**Problem**
Within the material below, how many lines carry the word "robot"? Only that number is wanted.

◇ ◇ ◇ ◇

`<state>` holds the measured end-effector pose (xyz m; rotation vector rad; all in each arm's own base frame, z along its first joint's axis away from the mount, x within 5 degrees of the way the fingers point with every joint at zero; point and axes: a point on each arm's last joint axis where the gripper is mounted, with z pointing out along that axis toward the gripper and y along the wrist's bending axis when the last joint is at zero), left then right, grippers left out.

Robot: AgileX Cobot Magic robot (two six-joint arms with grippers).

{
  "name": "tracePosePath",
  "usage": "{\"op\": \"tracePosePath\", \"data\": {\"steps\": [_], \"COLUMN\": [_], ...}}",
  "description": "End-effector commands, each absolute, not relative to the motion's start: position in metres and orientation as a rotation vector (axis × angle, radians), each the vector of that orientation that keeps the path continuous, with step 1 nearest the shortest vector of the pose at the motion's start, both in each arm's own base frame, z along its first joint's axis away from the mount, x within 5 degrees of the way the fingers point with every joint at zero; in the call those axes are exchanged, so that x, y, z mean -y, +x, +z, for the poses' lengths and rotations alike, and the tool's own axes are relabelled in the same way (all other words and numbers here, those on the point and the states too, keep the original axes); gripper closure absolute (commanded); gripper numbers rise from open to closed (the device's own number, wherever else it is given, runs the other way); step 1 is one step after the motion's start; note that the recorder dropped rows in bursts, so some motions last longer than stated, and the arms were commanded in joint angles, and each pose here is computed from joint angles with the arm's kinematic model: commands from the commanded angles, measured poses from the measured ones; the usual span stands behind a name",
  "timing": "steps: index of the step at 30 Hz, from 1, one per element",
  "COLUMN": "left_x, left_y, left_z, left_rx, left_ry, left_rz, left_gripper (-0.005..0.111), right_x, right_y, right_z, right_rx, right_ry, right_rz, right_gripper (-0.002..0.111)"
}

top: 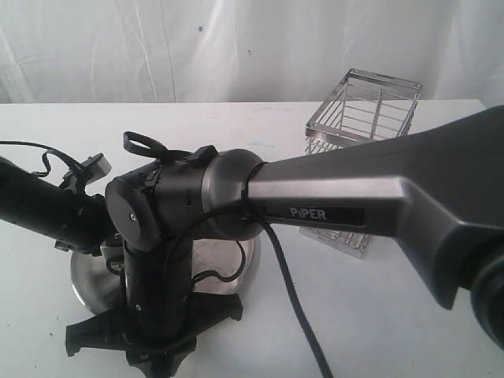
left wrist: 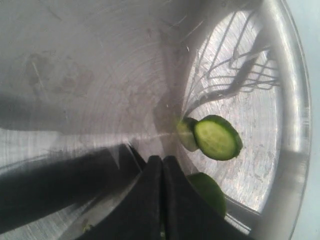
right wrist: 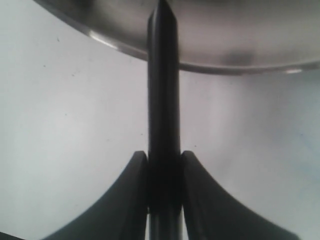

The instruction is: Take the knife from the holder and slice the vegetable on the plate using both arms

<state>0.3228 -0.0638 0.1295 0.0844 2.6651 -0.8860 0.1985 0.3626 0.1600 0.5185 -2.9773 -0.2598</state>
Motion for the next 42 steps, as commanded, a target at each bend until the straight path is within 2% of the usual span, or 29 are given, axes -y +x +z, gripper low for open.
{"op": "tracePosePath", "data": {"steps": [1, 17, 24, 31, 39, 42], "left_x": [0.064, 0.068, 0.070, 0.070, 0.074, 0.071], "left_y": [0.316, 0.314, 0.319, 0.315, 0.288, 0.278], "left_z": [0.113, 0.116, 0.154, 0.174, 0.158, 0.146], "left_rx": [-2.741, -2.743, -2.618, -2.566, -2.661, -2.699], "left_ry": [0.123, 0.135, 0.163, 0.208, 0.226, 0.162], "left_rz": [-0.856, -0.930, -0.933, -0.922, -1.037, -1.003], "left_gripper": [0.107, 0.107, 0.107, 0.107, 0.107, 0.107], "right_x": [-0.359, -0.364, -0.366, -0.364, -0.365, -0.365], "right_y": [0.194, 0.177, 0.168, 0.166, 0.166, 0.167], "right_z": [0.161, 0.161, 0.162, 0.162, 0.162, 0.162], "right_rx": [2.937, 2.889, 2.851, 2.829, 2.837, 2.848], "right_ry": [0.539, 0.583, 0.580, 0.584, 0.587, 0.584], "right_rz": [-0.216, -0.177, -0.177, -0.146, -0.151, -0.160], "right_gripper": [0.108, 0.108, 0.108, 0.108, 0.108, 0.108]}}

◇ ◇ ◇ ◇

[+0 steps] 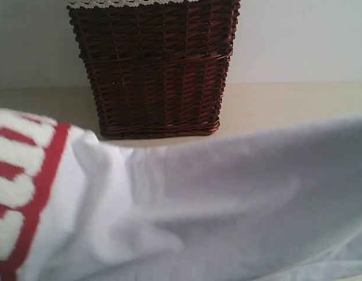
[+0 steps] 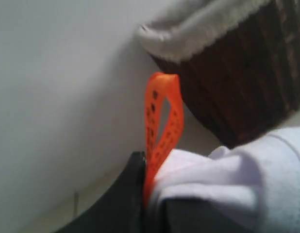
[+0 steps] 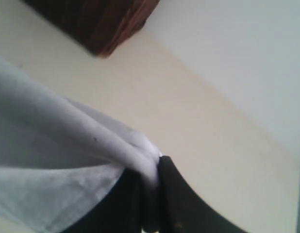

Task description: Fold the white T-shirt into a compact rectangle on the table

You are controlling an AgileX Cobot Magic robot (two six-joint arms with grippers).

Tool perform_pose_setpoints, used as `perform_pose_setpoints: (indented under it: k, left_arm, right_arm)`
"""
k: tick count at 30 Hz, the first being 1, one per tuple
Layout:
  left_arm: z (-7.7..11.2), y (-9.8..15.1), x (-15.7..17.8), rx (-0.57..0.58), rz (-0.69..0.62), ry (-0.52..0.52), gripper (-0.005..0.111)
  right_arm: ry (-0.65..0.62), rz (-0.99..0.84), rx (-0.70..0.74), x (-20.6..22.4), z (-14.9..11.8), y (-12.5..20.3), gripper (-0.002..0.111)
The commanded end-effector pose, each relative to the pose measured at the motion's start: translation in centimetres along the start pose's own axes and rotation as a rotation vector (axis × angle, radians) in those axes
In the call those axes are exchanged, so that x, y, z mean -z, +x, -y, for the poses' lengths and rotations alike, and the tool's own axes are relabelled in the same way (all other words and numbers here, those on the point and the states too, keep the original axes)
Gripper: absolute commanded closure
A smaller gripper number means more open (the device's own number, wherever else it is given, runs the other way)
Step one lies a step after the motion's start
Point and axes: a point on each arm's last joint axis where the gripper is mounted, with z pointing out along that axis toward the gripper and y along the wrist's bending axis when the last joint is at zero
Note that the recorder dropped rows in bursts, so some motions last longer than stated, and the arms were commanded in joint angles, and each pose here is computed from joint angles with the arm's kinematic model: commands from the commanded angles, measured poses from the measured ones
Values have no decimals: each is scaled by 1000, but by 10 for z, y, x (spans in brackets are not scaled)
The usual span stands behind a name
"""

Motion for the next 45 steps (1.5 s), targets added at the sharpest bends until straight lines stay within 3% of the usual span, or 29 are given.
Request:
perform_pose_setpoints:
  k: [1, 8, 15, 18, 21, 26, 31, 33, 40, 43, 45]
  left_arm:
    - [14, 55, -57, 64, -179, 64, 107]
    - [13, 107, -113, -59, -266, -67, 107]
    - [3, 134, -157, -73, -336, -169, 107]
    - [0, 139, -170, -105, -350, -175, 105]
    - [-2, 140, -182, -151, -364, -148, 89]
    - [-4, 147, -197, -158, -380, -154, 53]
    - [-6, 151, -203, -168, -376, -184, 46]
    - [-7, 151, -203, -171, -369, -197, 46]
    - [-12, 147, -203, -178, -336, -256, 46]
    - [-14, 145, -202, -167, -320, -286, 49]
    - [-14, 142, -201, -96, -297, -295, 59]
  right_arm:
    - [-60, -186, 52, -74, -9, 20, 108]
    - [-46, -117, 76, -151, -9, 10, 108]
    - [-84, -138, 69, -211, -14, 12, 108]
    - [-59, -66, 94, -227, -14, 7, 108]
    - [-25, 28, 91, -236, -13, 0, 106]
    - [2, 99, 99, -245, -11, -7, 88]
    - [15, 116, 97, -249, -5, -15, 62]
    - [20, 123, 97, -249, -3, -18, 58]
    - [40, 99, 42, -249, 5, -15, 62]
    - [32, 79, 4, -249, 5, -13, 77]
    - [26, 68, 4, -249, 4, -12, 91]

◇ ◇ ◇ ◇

**Completed task**
2